**What the task requires**
Go through the entries below. Copy out every line that contains "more".

**Working data**
▬▬▬▬▬▬▬▬▬▬
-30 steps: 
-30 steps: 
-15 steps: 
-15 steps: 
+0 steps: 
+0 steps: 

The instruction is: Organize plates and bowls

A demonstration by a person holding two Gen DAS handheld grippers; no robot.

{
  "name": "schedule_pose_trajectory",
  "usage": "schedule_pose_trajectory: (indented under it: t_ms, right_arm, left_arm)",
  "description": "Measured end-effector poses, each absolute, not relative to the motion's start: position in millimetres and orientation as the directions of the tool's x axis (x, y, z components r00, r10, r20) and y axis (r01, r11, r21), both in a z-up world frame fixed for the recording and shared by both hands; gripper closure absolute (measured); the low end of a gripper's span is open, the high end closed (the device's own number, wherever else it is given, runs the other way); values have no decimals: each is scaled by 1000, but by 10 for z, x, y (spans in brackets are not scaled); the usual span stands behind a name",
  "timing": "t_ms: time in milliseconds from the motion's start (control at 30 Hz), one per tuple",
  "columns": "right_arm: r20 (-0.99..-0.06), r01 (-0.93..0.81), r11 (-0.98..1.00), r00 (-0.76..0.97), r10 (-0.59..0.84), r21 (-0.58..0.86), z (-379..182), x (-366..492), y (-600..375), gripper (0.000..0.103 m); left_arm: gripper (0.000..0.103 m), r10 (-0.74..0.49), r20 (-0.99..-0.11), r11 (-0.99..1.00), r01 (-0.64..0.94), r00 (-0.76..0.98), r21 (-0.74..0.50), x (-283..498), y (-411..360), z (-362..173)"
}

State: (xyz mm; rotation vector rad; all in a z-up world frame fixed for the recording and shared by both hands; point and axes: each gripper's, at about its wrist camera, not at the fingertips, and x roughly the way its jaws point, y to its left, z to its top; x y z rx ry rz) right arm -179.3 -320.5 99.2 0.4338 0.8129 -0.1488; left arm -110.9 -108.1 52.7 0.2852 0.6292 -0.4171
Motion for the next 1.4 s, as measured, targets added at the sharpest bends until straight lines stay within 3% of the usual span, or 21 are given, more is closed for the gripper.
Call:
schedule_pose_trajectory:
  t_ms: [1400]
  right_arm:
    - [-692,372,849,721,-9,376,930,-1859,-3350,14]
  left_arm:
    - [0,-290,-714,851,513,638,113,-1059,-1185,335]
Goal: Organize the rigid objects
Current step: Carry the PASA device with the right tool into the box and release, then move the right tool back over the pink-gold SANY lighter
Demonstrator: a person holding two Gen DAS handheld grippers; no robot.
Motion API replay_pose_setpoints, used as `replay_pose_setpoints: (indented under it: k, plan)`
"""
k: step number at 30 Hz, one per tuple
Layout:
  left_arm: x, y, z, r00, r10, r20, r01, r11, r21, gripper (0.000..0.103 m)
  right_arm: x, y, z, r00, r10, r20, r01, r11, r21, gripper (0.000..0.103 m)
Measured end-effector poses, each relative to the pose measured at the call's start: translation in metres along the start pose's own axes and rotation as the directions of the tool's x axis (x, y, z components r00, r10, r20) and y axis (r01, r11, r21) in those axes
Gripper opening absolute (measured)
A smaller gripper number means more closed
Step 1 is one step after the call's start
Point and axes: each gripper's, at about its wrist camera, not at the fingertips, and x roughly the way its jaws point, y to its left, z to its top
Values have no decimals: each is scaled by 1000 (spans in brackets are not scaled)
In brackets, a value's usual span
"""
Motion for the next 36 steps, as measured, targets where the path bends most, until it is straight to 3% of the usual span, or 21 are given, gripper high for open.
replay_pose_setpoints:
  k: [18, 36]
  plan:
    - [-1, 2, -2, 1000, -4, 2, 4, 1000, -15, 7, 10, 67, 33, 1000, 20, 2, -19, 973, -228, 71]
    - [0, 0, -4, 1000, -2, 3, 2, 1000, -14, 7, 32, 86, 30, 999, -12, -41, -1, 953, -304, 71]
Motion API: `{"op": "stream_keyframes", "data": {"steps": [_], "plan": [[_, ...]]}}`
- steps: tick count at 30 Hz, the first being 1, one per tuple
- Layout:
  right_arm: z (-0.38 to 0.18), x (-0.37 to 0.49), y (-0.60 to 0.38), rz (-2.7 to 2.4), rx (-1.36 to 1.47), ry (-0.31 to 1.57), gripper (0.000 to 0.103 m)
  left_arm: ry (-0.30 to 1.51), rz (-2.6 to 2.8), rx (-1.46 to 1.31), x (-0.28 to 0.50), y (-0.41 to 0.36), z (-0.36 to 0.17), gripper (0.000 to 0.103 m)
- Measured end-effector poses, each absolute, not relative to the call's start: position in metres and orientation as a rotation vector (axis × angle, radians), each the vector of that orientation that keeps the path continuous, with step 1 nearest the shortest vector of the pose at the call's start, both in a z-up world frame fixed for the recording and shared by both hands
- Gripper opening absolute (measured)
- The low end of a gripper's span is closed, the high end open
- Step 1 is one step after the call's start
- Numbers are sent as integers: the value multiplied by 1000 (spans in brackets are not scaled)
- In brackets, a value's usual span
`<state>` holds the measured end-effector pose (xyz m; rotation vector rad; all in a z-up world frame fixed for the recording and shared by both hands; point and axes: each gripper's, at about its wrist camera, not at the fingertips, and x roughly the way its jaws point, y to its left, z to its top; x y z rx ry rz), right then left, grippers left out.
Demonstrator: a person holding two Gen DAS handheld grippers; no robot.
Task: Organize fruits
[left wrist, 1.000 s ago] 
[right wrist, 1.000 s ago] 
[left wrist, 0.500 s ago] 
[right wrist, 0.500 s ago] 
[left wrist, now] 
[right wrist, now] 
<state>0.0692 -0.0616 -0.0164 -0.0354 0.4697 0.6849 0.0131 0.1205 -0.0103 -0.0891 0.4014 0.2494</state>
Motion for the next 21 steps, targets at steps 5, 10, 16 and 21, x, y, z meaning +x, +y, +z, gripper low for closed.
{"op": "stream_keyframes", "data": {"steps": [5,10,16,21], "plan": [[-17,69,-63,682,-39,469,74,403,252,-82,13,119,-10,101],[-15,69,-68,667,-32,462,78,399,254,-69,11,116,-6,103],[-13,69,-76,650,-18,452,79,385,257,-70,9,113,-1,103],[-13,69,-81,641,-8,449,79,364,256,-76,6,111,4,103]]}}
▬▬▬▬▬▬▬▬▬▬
**Finished task**
Motion for the next 1.4 s, as measured, targets added at the sharpest bends until straight lines stay within 3% of the usual span, or 21 are given, more is closed for the gripper.
A smaller gripper number means more closed

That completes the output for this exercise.